> Task details
Please restate the data word for word, in full.
---------- Stored data
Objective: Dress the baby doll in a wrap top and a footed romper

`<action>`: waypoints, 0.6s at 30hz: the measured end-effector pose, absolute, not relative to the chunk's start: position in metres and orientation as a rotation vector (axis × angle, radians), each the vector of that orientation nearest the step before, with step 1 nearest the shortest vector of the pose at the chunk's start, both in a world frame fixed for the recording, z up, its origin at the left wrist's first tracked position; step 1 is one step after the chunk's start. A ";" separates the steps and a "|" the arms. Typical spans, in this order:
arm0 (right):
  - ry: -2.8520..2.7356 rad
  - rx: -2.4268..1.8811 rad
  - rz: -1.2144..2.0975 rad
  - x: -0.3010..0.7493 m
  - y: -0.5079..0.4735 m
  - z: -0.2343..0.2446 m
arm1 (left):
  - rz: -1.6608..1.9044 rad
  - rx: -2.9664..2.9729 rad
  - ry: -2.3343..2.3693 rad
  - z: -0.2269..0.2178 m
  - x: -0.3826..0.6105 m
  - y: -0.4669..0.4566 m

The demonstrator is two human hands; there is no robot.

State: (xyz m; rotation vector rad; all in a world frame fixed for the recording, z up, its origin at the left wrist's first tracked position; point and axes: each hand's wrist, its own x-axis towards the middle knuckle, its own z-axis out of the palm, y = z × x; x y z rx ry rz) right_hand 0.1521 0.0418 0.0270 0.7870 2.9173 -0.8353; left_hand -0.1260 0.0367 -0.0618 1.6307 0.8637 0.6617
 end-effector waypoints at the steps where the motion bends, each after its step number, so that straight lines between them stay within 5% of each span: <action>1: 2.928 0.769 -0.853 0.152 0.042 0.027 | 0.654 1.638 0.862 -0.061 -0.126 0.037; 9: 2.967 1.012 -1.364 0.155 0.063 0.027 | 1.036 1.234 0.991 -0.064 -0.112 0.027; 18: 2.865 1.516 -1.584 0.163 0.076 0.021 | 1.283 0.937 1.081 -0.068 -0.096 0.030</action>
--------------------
> Answer to the exercise
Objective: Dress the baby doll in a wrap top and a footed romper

`<action>`: waypoints, 0.6s at 30hz: the measured end-effector pose, absolute, not relative to the chunk's start: position in metres and orientation as a rotation vector (axis × angle, radians), each the vector of that orientation nearest the step before, with step 1 nearest the shortest vector of the pose at the chunk's start, both in a world frame fixed for the recording, z up, its origin at the left wrist's first tracked position; step 1 is one step after the chunk's start. A ";" separates the steps and a "|" the arms. Typical spans, in this order:
arm0 (right):
  - ry: -2.8520..2.7356 rad
  - rx: -2.4268..1.8811 rad
  - rz: -1.2144..2.0975 rad
  - x: -0.3010..0.7493 m
  - y: -0.5079..0.4735 m
  - z: -0.2343..0.2446 m
arm1 (left):
  - rz: -1.6608..1.9044 rad
  - rx: -2.9664..2.9729 rad
  - ry: -2.3343..2.3693 rad
  - z: -0.2269..0.2178 m
  - x: -0.3826..0.6105 m
  - y: -0.4669..0.4566 m

The demonstrator is two human hands; there is no robot.

State: (xyz m; rotation vector rad; all in a world frame fixed for the recording, z up, its origin at the left wrist's first tracked position; point and axes: each hand's wrist, its own x-axis towards the middle knuckle, its own z-axis out of the palm, y = z × x; x y z rx ry rz) right_hand 0.1521 0.0418 0.0270 0.7870 2.9173 -0.8353; left_hand -0.1260 0.0367 -0.0618 1.6307 0.8637 0.6617
 end-effector waypoints at the steps where the motion bends, each after its step number, so that straight lines between them stay within 5% of each span: <action>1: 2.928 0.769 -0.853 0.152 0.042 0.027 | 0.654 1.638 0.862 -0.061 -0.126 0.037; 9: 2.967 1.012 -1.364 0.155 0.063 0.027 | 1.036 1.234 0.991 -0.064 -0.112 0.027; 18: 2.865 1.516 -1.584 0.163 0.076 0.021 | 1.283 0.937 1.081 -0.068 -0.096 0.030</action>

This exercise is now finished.